Cognitive stratification in colleges by 1961

Source:
Seibel 1962; College Entrance Examination Board 1961.

As the story about Harvard indicated, the period of this stratification seems to have been quite concentrated, beginning in the early 1950s.
¹⁶
It remains to explain why. What led the nation’s most able college age youth (and their parents) to begin deciding so abruptly that State U. was no longer good enough and that they should strike out for New Haven or Palo Alto instead?

If the word
democracy
springs to your tongue, note that democracy—at least in the economic sense—had little to do with it. The Harvard freshman class of 1960 comprised fewer children from low-income families, not more, than the freshman class in 1952.
¹⁷
And no wonder. Harvard in 1950 had been cheap by today’s standards. In 1950, total costs for a year at Harvard were only $8,800—in 1990 dollars, parents of today’s college students will be saddened to learn. By 1960, total costs there had risen to $12,200 in 1990 dollars, a hefty 40 percent increase. According to the guidelines of the times, the average family could, if it
stretched, afford to spend 20 percent of its income to send a child to Harvard.
¹⁸
Seen in that light, the proportion of families who could afford Harvard
decreased
slightly during the 1950s.
¹⁹
Scholarship help increased but not fast enough to keep pace.

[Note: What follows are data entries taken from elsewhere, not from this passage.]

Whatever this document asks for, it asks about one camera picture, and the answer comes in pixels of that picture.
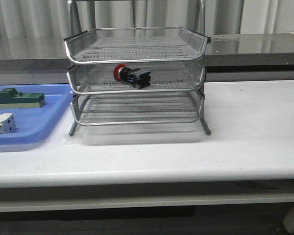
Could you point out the red emergency stop button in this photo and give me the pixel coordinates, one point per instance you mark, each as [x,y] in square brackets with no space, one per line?
[137,77]

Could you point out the silver mesh tray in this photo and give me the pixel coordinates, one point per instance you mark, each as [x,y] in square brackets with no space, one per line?
[147,44]
[165,76]
[137,110]

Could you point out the silver mesh bottom tray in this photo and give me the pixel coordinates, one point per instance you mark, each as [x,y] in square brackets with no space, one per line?
[137,110]

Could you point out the silver mesh top tray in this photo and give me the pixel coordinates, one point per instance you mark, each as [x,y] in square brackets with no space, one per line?
[147,44]

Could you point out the blue plastic tray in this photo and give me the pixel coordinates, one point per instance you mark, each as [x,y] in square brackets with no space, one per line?
[35,124]

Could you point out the green electrical module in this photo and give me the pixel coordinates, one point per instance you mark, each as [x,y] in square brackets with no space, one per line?
[10,98]

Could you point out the white circuit breaker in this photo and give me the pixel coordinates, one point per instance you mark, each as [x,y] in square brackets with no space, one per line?
[7,123]

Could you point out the dark counter shelf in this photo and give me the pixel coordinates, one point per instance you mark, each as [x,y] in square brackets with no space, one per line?
[225,53]

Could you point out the white table leg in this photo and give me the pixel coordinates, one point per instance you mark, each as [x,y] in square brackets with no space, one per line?
[288,221]

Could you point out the grey metal rack frame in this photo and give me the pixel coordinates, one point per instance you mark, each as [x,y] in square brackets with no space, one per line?
[73,127]

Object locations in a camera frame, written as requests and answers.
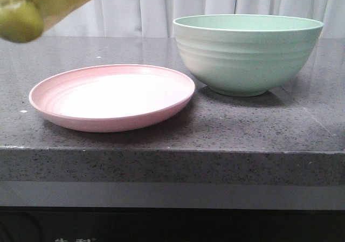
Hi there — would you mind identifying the yellow banana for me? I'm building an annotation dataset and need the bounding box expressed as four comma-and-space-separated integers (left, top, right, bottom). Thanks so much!
1, 0, 90, 43

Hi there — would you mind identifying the pink round plate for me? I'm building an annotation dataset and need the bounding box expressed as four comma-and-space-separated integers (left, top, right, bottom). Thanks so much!
29, 64, 195, 133

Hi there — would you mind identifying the green ribbed bowl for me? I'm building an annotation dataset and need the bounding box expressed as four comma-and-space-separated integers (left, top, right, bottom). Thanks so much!
173, 14, 323, 96

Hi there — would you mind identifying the white curtain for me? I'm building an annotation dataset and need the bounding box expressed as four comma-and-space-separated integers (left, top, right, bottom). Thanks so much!
46, 0, 344, 38

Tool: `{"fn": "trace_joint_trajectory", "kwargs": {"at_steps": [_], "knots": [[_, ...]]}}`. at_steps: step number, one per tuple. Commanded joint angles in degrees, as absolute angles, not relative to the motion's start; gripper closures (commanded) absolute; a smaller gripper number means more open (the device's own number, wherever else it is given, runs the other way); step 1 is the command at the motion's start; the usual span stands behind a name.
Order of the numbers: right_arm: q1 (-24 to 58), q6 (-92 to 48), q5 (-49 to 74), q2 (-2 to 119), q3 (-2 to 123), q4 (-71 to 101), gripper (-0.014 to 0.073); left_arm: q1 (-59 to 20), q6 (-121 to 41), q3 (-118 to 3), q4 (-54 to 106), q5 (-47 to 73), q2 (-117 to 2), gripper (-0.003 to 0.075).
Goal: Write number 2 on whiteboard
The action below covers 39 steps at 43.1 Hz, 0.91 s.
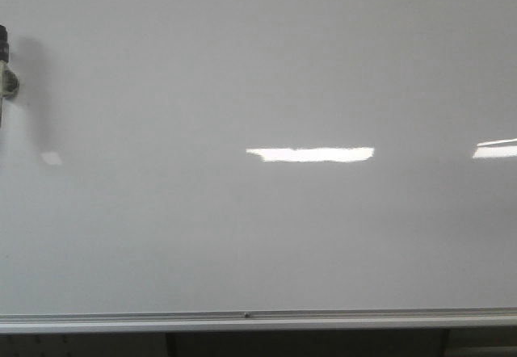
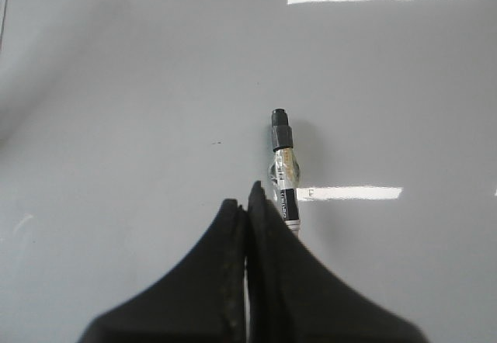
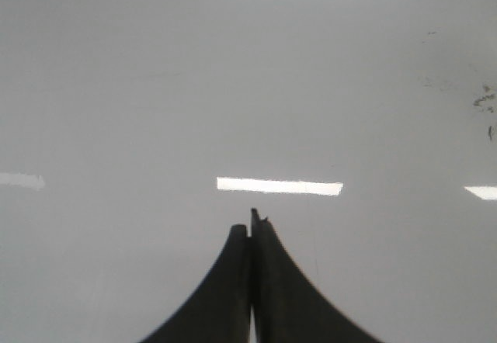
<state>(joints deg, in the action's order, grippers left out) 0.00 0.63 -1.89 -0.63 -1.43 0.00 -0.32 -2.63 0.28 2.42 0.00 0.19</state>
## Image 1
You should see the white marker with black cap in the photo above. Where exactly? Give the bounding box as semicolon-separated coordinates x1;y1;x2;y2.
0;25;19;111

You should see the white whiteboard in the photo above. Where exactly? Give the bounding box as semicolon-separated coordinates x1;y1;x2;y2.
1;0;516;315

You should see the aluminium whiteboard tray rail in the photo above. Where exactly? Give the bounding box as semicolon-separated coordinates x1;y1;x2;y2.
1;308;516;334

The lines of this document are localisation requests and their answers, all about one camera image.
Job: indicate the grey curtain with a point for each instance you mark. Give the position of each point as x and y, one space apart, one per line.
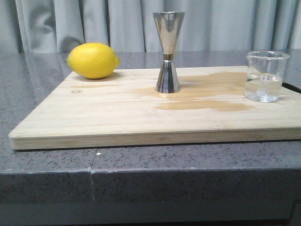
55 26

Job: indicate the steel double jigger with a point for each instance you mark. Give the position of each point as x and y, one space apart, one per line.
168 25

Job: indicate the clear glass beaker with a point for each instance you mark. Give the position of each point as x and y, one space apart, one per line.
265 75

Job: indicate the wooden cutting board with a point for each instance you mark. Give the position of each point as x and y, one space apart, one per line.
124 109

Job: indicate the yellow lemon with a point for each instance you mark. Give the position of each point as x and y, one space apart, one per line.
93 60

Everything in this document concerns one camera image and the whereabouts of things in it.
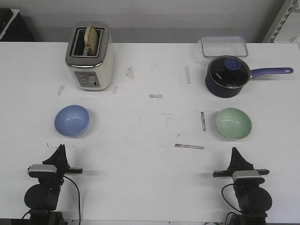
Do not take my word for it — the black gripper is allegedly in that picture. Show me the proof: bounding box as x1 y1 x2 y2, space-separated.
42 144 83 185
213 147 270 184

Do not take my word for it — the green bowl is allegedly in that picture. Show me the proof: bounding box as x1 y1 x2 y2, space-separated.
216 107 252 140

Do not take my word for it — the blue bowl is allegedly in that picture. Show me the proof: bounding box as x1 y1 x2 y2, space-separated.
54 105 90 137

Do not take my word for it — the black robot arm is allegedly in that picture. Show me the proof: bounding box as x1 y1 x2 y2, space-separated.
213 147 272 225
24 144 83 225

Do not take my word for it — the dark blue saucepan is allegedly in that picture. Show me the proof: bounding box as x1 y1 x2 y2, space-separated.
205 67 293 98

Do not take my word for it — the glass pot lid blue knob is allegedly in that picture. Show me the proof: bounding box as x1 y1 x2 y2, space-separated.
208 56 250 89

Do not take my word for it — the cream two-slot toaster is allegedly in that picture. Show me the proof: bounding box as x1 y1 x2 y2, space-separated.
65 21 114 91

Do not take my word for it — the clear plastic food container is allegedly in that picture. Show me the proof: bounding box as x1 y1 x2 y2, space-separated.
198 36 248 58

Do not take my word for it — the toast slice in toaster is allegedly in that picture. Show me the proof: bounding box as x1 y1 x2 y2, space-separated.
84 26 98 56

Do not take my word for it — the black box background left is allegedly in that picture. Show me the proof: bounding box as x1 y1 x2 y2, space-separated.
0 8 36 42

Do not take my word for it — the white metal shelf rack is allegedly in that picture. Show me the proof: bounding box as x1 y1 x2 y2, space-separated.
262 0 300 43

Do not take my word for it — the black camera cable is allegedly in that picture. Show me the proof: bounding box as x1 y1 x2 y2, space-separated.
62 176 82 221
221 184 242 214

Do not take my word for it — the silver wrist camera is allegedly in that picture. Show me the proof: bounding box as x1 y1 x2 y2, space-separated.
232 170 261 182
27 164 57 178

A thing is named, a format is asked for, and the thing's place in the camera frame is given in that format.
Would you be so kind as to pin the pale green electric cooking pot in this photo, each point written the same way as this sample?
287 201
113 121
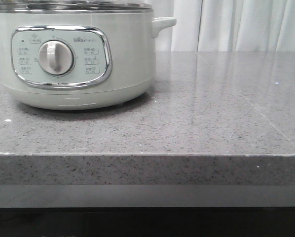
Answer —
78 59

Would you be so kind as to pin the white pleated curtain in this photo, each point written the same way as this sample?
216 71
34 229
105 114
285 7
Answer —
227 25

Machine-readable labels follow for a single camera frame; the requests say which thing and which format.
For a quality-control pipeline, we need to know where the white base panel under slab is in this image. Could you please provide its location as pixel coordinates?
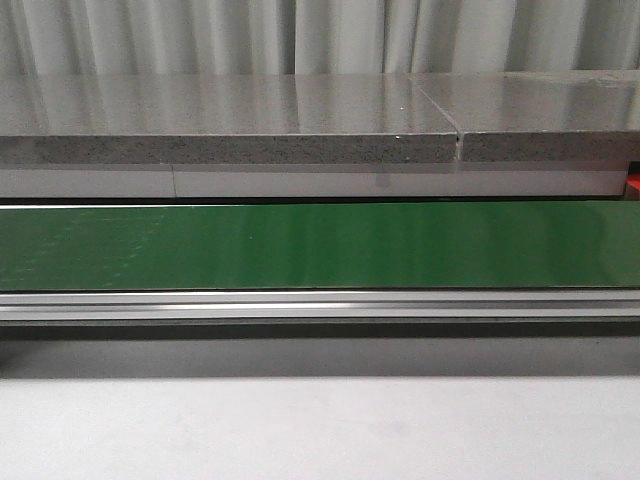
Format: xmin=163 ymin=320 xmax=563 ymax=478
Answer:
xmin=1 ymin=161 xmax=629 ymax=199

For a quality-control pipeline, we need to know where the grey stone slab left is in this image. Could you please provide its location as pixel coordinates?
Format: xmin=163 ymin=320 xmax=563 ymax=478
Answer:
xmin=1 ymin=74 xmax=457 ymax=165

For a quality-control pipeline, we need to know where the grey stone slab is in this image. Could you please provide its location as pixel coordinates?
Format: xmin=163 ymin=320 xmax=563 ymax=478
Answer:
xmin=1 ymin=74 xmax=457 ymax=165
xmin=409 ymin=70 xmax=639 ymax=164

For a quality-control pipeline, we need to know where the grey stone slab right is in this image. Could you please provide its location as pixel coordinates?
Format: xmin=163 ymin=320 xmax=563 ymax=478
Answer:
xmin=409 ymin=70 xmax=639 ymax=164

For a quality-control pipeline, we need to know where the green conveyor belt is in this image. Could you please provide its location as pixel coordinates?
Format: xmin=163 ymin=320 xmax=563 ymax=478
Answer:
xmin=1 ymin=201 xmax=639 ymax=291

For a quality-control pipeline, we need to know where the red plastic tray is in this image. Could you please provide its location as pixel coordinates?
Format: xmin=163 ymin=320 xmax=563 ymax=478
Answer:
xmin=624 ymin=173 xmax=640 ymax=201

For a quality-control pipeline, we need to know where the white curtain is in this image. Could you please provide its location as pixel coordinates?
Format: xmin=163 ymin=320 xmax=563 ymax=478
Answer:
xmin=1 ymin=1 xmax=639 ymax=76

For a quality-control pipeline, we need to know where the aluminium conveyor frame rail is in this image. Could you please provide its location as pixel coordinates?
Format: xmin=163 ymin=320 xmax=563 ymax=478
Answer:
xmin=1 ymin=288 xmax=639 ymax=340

Nor had Harvard suddenly decided to maximize the test scores of its entering class. In a small irony of history, the Harvard faculty had decided in 1960
not
to admit students purely on the basis of academic potential as measured by tests but to consider a broader range of human qualities.
²⁰
Dean Bender explained why, voicing his fears that Harvard would “become such an intellectual hot-house that the unfortunate aspects of a self-conscious ‘intellectualism’ would become dominant and the precious, the brittle and the neurotic take over.” He asked a very good question indeed: “In other words, would being part of a super-elite in a high prestige institution be good for the healthy development of the ablest 18- to 22-year-olds, or would it tend to be a warping and narrowing experience?”
²¹
In any case, Harvard in 1960 continued, as it had in the past and would in the future, to give weight to such factors as the applicant’s legacy (was the father a Harvard alum?), his potential as a quarterback or stroke for the eight-man shell, and other nonacademic qualities.
²²

The baby boom had nothing to do with the change. The leading edge of the baby boomer tidal wave was just beginning to reach the campus by 1960.
²³

So what had happened? With the advantage of thirty additional years of hindsight, two trends stand out more clearly than they did in 1960.

First, the 1950s were the years in which television came of age and long-distance travel became commonplace. Their effects on the attitudes toward college choices can only be estimated, but they were surely significant. For students coming East from the Midwest and West, the growth of air travel and the interstate highway system made travel to school faster for affluent families and cheaper for less affluent ones. Other effects may have reflected the decreased psychic distance of Boston from parents and prospective students living in Chicago or Salt Lake City, because of the ways in which the world had become electronically smaller.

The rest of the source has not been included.